A outra reforma de Lutero
A ideia de que os fiéis deveriam ter acesso aos textos sagrados transformou Lutero num dos maiores difusores do livro e da leitura

Hoje faz 500 anos que Martinho Lutero fixou as suas 95 teses nas portas da catedral de Wittenberg. Foi um gesto ingênuo e ao mesmo tempo corajoso. Em sua maioria, as teses questionam a autoridade papal e pregam contra a leviandade das indulgências (passaportes para o céu que a Igreja vendia aos fiéis). Todo mundo, atualmente, critica o papa ou qualquer figura que tenha o mais leve cheiro de autoridade, mas naquela época Lutero só não foi queimado ou enforcado porque teve a proteção de príncipes alemães que estavam exaustos de mandar dinheiro para o Vaticano.
Na prática, as 95 teses impulsionaram a Reforma Protestante que mudaria o curso da Europa e redefiniria as bases da cultural ocidental. Uma nova forma de se relacionar com o divino passou a coexistir com o milenar domínio da Igreja Católica. A princípio Lutero queria que os fiéis se dirigissem diretamente a Deus, sem a intermediação de instituições terrenas, mas as circunstâncias o levaram a criar um culto que dispensava a intercessão dos santos e reduzia os sacramentos a dois essenciais: batismo e eucaristia.

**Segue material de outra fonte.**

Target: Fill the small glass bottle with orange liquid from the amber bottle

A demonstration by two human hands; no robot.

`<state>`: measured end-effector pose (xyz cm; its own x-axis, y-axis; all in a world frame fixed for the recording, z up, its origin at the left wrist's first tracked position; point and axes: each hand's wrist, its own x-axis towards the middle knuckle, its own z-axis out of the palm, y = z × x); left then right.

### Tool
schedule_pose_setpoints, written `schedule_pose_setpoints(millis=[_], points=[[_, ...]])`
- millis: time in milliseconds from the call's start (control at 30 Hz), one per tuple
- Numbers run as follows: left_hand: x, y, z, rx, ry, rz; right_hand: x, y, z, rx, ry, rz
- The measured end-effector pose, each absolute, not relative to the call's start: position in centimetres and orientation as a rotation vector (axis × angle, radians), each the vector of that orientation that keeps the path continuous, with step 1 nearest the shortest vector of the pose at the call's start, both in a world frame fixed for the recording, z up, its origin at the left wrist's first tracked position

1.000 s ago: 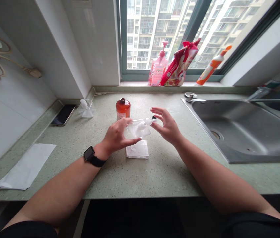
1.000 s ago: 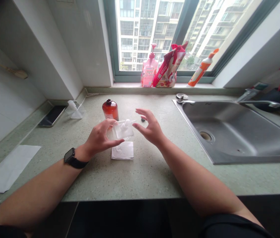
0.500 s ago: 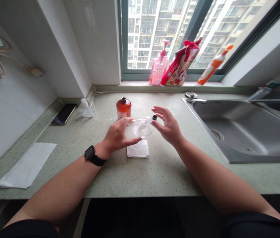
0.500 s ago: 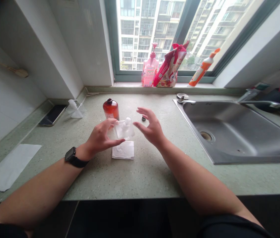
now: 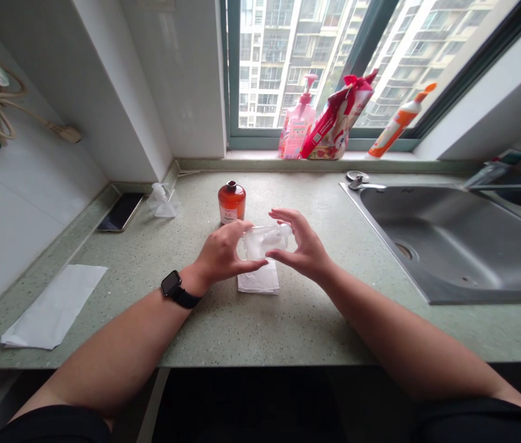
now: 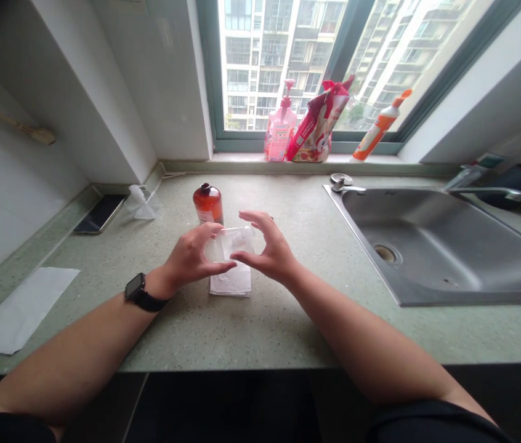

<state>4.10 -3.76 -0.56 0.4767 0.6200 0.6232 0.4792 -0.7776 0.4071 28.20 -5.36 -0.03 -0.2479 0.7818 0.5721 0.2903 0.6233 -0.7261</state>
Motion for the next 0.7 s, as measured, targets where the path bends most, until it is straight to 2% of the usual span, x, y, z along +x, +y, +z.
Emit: schedule_pose_setpoints(millis=[267, 700], points=[[3.8, -3.5, -0.7, 2.452, 1.061, 1.252, 30.3, -3.4, -0.3, -1.017, -1.637, 0.448], [4.0, -3.6, -0.7, 2.445, 1.081, 1.163, 28.1, -5.4, 0.6, -0.910, -1.822, 0.574]])
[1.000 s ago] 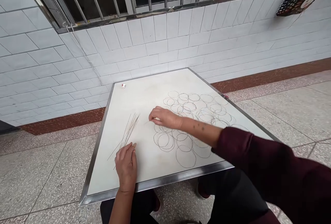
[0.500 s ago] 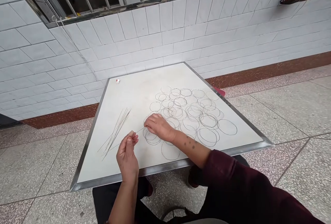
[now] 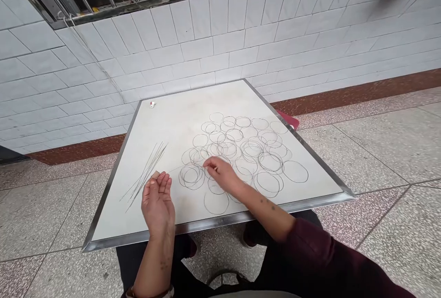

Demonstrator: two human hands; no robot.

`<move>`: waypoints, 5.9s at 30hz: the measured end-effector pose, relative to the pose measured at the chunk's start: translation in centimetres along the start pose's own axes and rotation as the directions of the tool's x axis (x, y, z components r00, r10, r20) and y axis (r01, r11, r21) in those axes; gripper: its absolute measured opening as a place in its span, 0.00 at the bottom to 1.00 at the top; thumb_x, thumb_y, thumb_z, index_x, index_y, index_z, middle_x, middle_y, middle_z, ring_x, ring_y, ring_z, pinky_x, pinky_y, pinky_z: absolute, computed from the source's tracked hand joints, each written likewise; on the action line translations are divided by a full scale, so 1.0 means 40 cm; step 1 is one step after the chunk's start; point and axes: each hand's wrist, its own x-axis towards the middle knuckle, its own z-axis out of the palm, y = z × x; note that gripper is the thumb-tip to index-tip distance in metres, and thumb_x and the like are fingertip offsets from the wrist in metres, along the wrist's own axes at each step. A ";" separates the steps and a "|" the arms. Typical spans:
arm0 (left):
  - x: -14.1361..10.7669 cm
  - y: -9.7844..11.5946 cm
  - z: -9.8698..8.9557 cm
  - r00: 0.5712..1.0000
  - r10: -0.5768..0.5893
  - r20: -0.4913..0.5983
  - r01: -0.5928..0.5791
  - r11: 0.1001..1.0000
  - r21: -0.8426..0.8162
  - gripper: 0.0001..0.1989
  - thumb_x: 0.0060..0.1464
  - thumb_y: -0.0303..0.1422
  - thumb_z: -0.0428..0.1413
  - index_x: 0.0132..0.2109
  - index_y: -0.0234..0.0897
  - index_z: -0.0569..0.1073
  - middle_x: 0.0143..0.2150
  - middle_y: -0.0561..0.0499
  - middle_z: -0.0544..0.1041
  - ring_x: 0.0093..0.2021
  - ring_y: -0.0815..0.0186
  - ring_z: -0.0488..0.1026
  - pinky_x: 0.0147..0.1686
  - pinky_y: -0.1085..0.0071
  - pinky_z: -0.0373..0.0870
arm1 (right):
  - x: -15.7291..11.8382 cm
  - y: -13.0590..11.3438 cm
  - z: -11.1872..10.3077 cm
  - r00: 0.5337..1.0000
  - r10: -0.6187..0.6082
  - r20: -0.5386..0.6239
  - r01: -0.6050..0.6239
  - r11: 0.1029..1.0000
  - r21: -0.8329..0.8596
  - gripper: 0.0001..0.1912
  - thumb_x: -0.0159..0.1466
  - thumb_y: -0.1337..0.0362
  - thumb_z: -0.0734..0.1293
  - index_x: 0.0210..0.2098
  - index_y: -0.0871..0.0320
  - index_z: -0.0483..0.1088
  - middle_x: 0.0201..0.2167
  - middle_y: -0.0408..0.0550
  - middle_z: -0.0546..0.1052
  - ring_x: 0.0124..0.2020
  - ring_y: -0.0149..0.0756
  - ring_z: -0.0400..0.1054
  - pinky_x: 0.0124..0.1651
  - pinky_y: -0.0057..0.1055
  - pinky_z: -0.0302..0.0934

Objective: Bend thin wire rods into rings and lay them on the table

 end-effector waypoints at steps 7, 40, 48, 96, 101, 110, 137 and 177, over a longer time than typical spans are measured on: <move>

Para os historiadores, o êxito da Reforma se deve ao importante fato de que Lutero estava no lugar certo e na hora exata. A passagem da economia feudal para o nascente capitalismo exigia uma postura religiosa mais entusiasmada em relação à prosperidade, algo até então execrado pela Igreja Católica. Sociólogos como Max Weber fundamentaram uma ideia que já estava clara aos olhares mais atentos: sem a “dignificação pelo trabalho” de Lutero, o capitalismo não teria as condições ideológicas necessárias para se desenvolver na Europa.
Algumas das nações mais desenvolvidas do mundo são “protestantes”, e isso certamente significa alguma coisa.
Mas a maior contribuição de Lutero, algo que escapa à esfera religiosa ou até mesmo econômica, tem a ver com o acesso que ele deu aos textos sagrados. Até então a Bíblia era difundida apenas em grego ou latim, línguas distantes do homem comum, de modo que a interpretação da palavra de Deus era monopólio dos padres. Lutero desejou que todos lessem a Bíblia, por isso deu um jeito de traduzi-la para o alemão. Ele estava lutando por suas convicções teológicas, mas ao mesmo tempo estava arriscando o pescoço para defender a importância do acesso ao Conhecimento.
Se Gutemberg, com a invenção da imprensa, criou o hardware da leitura, Lutero forneceu o software ao quebrar o tabu de que a sabedoria seria divinamente reservada a homens especiais do clero e da nobreza. Isso fez com que o pai da reforma se transformasse num dos maiores difusores do livro, um instrumento que proporcionaria revoluções ainda mais profundas que a religiosa. Não é por acaso que alguns dos maiores núcleos de leitores do planeta podem ser encontrados — de novo — em países de confissão luterana.
O herói da história também teve os seus pecados? Claro que sim. Além de demonizar os judeus, foi inclemente com os camponeses que, graças à rebelião inicial contra o catolicismo, rebelaram-se também contra os seus senhores. Nos mesmos escritos em que propunha reformas na “ordem do céu”, Lutero se preocupava em manter intacta a “ordem da terra”. Chegou a justificar muitos dos massacres que mancharam a Alemanha do seu tempo. É por isso que deve ser tratado como uma personalidade histórica, não como o portador de alguma verdade messiânica irretocável.
Ele mesmo tinha consciência disso. “A doutrina não é minha”, escreveu no fim da vida. “Como pode convir a mim, um miserável saco de pó e cinzas, dar meu nome aos filhos e às filhas de Cristo”? Suplicou às primeiras comunidades protestantes que não se autodenominassem luteranas, apenas cristãs. Nisso não foi ouvido.